Quando a criança tem a oportunidade de viver plenamente a sua infância, ela guarda em si sentimentos de confiança sobre o seu futuro (amizade, palavra, respeito, caráter, bondade, alegria e amor), com isso, ela poderá tornar-se um adulto mais seguro, com mecanismos de enfrentamentos mais saudáveis. Lembre-se: o adulto que nos tornamos traz consigo a criança que fomos.

No início da psicoterapia, a psicóloga realiza entrevista preliminar com os pais com a finalidade de conhecer qual é a queixa emocional deles com relação ao filho, sem perder de vista a particularidade da subjetividade da criança. 

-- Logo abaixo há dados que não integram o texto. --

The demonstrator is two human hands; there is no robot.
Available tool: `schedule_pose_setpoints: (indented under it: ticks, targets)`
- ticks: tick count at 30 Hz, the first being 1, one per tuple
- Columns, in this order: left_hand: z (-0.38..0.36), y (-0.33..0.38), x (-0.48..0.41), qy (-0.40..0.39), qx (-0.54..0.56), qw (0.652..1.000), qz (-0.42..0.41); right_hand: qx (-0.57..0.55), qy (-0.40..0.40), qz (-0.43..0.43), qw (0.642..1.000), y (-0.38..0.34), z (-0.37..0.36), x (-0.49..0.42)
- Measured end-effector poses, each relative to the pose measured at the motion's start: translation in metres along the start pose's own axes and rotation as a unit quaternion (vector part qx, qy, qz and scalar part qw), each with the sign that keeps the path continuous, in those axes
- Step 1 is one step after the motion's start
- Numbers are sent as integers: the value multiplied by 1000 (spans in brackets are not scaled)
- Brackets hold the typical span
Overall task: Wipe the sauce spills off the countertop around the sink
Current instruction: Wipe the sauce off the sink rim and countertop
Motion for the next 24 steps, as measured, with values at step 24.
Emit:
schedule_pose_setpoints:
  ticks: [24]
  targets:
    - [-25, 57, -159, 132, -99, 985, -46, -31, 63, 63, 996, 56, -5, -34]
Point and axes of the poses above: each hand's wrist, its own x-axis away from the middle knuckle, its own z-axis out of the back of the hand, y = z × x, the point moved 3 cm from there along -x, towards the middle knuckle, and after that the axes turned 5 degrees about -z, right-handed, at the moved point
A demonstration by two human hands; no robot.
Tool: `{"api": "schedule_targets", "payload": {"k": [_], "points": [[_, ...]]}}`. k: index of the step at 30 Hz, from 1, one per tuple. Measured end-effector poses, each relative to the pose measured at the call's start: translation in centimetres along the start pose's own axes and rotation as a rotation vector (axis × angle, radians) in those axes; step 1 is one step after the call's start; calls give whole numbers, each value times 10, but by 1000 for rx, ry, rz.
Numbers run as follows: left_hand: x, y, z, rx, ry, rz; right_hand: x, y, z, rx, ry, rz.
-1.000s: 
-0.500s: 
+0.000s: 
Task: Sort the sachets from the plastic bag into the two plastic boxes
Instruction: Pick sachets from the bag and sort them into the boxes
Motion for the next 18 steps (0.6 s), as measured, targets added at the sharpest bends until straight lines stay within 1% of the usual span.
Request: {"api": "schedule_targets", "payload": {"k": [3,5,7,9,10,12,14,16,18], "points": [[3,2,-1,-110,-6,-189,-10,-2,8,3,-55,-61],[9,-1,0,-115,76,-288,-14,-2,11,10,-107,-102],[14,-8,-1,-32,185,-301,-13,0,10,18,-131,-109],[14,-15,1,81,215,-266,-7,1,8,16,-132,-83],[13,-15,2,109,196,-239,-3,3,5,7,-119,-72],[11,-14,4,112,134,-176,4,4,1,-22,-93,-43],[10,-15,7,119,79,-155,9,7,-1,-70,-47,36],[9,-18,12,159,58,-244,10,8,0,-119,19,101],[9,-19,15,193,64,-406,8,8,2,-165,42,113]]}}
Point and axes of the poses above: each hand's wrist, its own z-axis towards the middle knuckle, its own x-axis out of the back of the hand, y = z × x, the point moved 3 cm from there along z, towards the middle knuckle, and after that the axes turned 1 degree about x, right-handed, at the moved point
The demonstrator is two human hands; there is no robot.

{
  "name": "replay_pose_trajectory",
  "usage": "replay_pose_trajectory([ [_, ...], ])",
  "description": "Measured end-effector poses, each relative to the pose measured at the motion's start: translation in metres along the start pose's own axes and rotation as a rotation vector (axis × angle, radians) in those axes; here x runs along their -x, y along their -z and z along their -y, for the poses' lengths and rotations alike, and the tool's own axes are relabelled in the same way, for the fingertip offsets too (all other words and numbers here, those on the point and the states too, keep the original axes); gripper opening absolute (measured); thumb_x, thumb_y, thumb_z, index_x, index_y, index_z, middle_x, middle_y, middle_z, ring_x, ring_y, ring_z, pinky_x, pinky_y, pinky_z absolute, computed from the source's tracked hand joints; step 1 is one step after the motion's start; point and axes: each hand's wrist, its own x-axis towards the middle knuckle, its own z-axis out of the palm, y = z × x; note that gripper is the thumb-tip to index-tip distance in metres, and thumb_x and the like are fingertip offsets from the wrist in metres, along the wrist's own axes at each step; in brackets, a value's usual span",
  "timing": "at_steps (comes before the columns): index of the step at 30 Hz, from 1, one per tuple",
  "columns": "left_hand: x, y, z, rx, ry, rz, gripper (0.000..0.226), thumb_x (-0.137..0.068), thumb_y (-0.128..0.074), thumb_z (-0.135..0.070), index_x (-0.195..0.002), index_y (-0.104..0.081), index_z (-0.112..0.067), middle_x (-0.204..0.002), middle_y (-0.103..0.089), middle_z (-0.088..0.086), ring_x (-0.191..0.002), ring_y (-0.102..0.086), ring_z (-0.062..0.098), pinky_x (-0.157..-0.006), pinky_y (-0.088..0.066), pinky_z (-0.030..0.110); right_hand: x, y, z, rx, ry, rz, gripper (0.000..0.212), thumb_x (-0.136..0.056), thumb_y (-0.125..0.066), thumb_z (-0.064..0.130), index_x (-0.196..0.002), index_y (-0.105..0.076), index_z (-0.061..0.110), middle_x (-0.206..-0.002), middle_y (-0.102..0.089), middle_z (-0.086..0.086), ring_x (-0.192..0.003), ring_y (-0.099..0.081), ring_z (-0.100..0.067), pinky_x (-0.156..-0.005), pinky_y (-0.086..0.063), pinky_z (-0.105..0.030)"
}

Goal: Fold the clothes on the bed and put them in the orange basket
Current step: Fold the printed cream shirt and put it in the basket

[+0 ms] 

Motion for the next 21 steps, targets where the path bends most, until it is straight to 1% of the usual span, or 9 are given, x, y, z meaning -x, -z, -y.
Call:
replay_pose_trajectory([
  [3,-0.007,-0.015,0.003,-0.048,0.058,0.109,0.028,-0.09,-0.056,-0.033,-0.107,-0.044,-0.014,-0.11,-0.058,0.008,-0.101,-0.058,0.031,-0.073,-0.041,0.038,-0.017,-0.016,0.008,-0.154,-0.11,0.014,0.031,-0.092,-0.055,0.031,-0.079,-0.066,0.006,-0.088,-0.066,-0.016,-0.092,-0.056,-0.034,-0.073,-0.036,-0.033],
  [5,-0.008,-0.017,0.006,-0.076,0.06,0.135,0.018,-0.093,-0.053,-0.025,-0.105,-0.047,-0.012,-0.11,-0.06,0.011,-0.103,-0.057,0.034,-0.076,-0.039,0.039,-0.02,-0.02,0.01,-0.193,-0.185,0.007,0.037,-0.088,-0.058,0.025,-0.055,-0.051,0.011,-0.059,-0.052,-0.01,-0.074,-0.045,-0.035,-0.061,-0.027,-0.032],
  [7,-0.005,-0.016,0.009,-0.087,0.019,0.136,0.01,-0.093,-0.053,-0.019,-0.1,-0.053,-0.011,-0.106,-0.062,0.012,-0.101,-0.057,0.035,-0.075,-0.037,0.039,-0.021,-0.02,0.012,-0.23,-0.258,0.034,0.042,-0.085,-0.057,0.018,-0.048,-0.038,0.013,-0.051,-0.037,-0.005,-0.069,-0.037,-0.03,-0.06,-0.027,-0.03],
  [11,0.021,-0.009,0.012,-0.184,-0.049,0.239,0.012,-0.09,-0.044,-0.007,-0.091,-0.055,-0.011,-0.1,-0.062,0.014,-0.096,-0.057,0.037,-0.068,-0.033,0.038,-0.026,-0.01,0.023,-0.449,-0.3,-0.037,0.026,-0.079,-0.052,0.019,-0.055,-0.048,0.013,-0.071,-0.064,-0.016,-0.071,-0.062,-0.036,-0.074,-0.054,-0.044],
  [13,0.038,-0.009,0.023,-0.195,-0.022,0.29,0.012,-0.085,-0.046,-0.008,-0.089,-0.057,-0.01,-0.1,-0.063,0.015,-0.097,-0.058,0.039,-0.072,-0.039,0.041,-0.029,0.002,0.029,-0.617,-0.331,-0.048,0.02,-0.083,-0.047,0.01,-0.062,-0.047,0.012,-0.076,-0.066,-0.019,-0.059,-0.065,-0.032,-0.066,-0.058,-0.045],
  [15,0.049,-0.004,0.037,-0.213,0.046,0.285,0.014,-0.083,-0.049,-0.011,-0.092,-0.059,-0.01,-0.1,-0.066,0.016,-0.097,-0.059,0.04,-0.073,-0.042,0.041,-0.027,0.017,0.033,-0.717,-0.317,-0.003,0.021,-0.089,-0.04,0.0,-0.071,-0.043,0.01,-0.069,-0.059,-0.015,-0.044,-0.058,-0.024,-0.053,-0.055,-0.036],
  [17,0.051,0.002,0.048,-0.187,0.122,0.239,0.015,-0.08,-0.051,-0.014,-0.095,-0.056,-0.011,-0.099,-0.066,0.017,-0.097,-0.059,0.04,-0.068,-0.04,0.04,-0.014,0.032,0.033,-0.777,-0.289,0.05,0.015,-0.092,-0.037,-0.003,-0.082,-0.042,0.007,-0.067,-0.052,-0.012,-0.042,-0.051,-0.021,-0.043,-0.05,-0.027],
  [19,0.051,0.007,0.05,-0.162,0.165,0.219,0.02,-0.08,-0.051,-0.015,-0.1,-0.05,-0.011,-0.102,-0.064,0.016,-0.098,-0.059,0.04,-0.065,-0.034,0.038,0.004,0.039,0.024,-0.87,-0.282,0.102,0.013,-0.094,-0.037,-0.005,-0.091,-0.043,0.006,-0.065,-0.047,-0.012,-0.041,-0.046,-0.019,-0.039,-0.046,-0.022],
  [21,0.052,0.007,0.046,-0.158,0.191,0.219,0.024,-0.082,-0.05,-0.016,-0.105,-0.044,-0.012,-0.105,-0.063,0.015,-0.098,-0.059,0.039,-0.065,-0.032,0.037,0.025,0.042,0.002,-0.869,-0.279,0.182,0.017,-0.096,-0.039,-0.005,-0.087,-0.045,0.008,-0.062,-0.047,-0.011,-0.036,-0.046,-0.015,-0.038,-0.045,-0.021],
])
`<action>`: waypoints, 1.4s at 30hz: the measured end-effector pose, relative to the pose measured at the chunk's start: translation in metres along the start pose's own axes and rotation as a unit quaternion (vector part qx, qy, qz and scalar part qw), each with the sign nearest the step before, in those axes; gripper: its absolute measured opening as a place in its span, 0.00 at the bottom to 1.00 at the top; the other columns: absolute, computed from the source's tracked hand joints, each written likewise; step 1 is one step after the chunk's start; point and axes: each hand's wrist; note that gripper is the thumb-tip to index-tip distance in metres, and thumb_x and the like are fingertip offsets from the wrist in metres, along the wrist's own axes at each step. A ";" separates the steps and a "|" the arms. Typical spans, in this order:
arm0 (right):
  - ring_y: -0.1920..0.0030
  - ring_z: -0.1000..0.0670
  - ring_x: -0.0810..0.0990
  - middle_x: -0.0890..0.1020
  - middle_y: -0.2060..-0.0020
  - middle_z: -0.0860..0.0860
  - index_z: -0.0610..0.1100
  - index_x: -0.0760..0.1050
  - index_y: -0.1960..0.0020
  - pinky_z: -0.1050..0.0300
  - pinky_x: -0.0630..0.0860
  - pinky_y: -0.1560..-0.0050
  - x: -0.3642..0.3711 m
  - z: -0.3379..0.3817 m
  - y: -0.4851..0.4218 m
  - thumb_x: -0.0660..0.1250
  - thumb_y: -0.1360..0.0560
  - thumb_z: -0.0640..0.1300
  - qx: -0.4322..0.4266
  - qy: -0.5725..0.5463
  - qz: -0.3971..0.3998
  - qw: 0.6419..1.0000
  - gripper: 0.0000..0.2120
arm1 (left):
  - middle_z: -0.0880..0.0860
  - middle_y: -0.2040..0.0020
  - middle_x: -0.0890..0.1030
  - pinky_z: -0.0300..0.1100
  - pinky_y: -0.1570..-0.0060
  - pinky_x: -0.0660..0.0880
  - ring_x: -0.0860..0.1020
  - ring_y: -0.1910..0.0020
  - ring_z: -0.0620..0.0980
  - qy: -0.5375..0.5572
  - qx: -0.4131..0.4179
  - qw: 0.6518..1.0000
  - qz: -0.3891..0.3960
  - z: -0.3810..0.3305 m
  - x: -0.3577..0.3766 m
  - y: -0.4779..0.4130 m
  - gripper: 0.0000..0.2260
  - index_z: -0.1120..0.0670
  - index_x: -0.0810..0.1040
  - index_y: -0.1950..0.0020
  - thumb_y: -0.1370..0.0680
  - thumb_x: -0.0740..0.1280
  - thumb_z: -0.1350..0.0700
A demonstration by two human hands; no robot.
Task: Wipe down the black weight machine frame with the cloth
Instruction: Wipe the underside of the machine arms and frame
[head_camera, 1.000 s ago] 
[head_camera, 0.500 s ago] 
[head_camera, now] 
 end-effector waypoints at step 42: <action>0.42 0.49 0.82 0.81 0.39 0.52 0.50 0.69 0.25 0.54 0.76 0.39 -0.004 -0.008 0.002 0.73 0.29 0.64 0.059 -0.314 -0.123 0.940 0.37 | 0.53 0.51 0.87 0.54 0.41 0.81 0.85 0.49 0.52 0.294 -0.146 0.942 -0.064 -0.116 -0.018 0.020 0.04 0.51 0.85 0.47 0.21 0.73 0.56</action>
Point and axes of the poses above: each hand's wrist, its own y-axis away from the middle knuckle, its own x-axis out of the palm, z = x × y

A função da psicóloga é oferecer um espaço de escuta aos pais, com o objetivo de conhecer como a criança é percebida por eles e extrair informações do histórico gestacional, assim como do desenvolvimento físico e motor da criança. Esses dados são úteis para compor a história de vida da criança. Feito isso, as entrevistas serão realizadas com a criança para dar voz a ela, em um espaço de escuta para que ela fale por si mesma. A psicóloga pode utilizar brinquedos, desenhos e jogos como ferramentas durante as sessões e, todo esse processo é chamado de avaliação psicológica. É por esse processo que se justificará ou não o acompanhamento psicológico de uma criança.

 

ALGUMAS CURIOSIDADES SOBRE A HISTÓRIA DA INFÂNCIA

 

O processo de compreensão da infância se deu na Europa, particularmente na França. No Brasil, as representações de infância no momento Colonial, Imperial e Republicano estavam longe de serem compreendidas com sua devida importância, respeito e dignidade, principalmente pelas crianças de família pobre.

No Brasil Colonial, segundo historiadores, a infância foi documentada como violenta e bastante rude. Sendo comum abusos sexuais, trabalhos forçados e riscos constantes de morte devido as embarcações. As crianças indígenas eram catequisadas pelos jesuítas na perspectiva de quando adultas apresentarem menos resistências aos novos valores socioculturais portugueses.

No período Imperial, as crianças das famílias da elite, pela adoção dos costumes europeus, tinham acesso à educação e a valores adaptados da Europa, além de momentos de lazer. Já as crianças filhas de escravos eram desprovidas de qualquer direito desde o nascimento.

No Brasil Republicano, o evento histórico central da primeira república foi a abolição da escravatura e a urbanização. Esses fenômenos contribuíram para que as crianças pobres, filhas de ex-escravos fossem deixadas a própria sorte. A busca de seus pais por subempregos e moradias precárias refletiam diretamente a ausência de cuidados, negligencias e nenhum acesso à educação. Enquanto filhos da elite tinham a melhor educação garantida.

Constata-se nesse momento, um problema social devido a desigualdade. Somado a isso, surgem as primeiras pressões para que o Estado tenha ações que garantissem às crianças pobres amparo e bem-estar. 

Entre os projetos destaca-se o de 1927, o Código de Menores com a finalidade de oferecer assistência as crianças desvalidas. Em 1990, a Lei n°. 8.096 dispõe sobre a proteção integral à criança e ao adolescente (ECA) com o propósito de garantir direitos e cuidados.

É bom lembrar que a sociedade do futuro está sempre sendo formada no agora, seja nas infâncias que estamos cuidando ou negligenciando. Que mundo queremos? Cuidemos das nossas crianças.